Take a look at https://rancher.com/docs/rancher/v2.x/en/cluster-provisioning/
In this use case, Rancher sends a request to a hosted provider using the provider’s API. The provider then provisions and hosts the cluster for you. When the cluster finishes building, you can manage it from the Rancher UI along with clusters you’ve provisioned that are hosted on-premise or in an infrastructure provider, all from the same UI.
If you don’t want to use a hosted Kubernetes provider, you can have Rancher launch a Kubernetes cluster using any nodes you want. When Rancher deploys Kubernetes onto these nodes, it uses Rancher Kubernetes Engine (RKE), which is Rancher’s own lightweight Kubernetes installer.
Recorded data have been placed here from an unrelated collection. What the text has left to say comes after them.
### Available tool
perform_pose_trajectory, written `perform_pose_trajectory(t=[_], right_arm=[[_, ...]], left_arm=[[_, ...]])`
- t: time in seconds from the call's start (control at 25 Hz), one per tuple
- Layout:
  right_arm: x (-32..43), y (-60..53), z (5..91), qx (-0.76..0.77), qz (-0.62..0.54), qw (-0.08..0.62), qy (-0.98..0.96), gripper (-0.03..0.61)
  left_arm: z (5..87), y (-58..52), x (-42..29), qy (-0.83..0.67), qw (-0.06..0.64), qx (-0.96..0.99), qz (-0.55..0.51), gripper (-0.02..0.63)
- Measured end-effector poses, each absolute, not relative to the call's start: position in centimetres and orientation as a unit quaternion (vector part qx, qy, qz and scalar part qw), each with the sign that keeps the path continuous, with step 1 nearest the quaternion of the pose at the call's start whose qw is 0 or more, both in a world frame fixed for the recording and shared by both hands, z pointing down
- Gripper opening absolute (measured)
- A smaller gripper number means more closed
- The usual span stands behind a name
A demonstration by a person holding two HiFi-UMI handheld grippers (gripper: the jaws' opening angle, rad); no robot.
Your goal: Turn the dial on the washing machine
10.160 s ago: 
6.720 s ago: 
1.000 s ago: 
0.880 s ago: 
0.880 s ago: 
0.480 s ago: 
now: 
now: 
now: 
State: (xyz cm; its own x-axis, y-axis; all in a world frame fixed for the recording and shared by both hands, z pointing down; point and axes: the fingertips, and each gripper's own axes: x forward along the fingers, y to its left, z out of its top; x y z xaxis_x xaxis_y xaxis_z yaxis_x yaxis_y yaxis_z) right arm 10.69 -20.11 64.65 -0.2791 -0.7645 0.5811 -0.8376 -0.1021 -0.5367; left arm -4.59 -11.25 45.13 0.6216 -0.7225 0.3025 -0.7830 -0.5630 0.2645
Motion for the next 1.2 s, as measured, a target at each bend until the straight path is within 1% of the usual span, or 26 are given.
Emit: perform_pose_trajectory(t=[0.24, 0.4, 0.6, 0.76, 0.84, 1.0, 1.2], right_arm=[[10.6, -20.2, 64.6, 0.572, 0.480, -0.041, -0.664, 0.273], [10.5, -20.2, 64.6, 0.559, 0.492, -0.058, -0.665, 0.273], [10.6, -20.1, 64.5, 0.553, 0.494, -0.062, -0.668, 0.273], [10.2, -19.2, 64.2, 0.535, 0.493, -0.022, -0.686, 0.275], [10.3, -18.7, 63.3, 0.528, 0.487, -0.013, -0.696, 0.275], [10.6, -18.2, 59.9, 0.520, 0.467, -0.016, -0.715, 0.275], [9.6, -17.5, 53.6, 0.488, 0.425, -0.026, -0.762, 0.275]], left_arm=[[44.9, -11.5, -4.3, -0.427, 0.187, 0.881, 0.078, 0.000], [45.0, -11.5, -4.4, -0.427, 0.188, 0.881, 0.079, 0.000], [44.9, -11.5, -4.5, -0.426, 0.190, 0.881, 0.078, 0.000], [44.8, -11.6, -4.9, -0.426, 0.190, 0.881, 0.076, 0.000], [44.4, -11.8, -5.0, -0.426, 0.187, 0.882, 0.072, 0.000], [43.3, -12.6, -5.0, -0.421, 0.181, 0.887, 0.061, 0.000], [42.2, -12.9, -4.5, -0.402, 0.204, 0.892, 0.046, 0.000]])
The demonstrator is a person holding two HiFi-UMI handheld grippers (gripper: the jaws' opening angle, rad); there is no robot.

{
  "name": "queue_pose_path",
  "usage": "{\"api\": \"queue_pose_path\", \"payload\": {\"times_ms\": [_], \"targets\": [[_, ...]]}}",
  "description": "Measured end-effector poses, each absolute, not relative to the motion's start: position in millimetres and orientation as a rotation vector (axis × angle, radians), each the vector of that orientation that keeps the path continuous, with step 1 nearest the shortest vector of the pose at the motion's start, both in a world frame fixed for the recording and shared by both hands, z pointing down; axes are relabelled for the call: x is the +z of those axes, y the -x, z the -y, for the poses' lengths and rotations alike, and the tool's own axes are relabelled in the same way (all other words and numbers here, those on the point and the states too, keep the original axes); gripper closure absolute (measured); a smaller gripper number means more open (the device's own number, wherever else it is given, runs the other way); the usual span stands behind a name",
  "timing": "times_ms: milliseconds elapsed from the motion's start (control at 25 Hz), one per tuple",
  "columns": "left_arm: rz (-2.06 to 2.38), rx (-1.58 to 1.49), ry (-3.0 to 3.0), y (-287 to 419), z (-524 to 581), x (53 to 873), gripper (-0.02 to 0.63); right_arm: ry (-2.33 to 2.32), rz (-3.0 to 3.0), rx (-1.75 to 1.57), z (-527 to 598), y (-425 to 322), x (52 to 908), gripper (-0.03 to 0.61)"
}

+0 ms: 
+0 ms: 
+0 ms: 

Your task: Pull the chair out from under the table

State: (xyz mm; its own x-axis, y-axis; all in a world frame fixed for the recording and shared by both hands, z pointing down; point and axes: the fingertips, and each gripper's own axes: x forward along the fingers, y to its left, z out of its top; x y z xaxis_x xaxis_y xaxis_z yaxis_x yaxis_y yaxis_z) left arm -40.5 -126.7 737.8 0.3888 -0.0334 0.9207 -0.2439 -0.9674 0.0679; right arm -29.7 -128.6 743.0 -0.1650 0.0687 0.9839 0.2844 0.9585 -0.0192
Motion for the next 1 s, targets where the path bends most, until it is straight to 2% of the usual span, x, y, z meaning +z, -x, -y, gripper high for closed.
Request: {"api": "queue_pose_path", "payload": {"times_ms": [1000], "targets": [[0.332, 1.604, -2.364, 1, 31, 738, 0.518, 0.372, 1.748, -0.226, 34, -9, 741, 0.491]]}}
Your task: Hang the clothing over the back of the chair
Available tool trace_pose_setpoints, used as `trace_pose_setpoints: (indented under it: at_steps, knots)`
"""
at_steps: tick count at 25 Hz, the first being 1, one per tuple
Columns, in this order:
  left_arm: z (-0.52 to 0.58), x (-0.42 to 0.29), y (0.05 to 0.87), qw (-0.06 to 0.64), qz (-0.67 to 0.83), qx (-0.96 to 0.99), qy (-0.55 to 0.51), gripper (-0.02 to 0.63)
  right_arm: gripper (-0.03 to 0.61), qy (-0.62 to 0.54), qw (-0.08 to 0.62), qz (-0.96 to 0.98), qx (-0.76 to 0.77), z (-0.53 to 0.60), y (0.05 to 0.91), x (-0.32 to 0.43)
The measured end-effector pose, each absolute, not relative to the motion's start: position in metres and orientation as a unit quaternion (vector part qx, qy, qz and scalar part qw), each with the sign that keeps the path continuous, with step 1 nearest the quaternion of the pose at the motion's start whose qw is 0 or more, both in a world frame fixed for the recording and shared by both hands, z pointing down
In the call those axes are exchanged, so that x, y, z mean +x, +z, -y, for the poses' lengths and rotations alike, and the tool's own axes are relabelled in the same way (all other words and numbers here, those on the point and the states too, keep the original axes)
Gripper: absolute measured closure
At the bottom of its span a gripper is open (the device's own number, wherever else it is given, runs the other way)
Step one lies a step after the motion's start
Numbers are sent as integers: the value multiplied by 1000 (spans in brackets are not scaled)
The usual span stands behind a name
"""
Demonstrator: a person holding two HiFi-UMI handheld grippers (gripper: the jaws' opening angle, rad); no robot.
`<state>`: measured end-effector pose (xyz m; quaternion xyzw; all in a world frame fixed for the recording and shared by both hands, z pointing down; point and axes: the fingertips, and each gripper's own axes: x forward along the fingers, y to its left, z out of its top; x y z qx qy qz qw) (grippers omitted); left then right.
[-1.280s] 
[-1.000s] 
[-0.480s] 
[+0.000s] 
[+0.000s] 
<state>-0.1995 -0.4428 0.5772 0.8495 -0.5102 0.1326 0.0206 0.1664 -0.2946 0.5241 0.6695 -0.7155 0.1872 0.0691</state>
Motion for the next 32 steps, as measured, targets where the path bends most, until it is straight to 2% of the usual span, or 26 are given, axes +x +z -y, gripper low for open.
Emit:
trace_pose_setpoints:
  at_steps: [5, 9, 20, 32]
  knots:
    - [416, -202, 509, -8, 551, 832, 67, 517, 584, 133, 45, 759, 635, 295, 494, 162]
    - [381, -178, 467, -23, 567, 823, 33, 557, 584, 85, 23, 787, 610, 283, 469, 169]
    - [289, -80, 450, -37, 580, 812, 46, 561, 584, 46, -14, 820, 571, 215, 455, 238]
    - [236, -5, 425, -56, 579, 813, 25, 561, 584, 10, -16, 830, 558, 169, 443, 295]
Using the hosted option, the provider creates the nodes and cluster, and presents you (Rancher) with the cluster already created. Some of them (Google does), may include the management (etcd, controlplane) for free, and you only provision the workers. The provider will take care of the version and upgrades and the VM maintenance. I don’t believe you get full access to the nodes themselves, but you get the Kubernetes dashboard and kubectl.
The alternative is that Rancher creates plain old instances and then uses RKE to create the management and workers. You will pay for all of the VMs (management and worker). Since they are normal VMs, you have full control over the VMs, and you are responsible for all maintenance and upgrades of the VMs.